YOUR INSTRUCTIONS :: After locating the line with "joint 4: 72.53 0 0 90" in the data that follows, return it and every later line exactly, up to and including the line with "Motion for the".

INFORMATION SHOWN ::
..............................

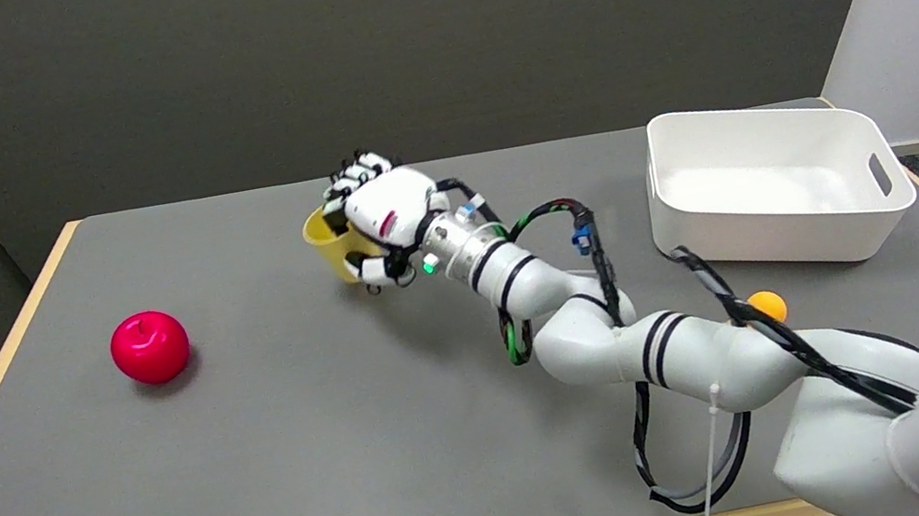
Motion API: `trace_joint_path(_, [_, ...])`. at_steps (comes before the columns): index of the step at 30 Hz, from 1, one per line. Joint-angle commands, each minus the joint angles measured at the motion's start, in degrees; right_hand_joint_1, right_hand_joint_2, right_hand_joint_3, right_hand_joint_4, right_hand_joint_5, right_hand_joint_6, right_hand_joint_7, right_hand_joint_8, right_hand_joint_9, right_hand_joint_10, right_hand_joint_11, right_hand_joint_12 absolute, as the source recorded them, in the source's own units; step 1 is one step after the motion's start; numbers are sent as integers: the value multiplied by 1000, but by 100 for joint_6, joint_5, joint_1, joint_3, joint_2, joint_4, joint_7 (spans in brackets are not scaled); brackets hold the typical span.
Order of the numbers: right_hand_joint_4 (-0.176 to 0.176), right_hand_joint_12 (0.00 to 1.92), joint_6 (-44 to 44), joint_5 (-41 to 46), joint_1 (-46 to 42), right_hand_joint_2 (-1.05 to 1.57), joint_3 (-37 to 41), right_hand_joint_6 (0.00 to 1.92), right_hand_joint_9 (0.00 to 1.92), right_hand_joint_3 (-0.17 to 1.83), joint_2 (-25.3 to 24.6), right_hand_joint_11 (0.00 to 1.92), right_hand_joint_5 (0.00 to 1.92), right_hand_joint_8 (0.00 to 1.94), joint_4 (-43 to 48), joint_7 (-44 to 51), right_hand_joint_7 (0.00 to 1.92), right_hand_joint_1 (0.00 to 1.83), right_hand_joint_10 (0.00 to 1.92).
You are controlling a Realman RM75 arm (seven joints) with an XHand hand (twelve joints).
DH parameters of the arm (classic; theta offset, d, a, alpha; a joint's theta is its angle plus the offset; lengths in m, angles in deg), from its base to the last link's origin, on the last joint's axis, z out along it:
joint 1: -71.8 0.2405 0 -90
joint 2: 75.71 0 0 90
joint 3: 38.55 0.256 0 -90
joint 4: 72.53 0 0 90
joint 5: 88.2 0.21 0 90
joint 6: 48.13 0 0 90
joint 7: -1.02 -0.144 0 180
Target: Pick up the cup.
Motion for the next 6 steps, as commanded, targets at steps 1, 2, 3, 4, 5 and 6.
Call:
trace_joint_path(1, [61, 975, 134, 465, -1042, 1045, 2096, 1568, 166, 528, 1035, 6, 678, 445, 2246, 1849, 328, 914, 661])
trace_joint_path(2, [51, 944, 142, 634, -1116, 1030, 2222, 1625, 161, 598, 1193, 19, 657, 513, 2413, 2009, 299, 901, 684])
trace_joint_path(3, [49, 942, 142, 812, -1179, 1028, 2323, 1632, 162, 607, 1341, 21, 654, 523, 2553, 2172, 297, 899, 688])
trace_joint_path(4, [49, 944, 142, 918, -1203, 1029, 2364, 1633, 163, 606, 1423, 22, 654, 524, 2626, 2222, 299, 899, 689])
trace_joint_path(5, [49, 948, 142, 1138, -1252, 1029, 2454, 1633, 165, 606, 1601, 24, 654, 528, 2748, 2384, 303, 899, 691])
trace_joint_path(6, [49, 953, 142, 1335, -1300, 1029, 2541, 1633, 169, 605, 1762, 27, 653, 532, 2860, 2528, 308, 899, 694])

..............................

ANSWER SPACE ::
joint 4: 72.53 0 0 90
joint 5: 88.2 0.21 0 90
joint 6: 48.13 0 0 90
joint 7: -1.02 -0.144 0 180
Target: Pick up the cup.
Motion for the next 6 steps, as commanded, targets at steps 1, 2, 3, 4, 5 and 6.

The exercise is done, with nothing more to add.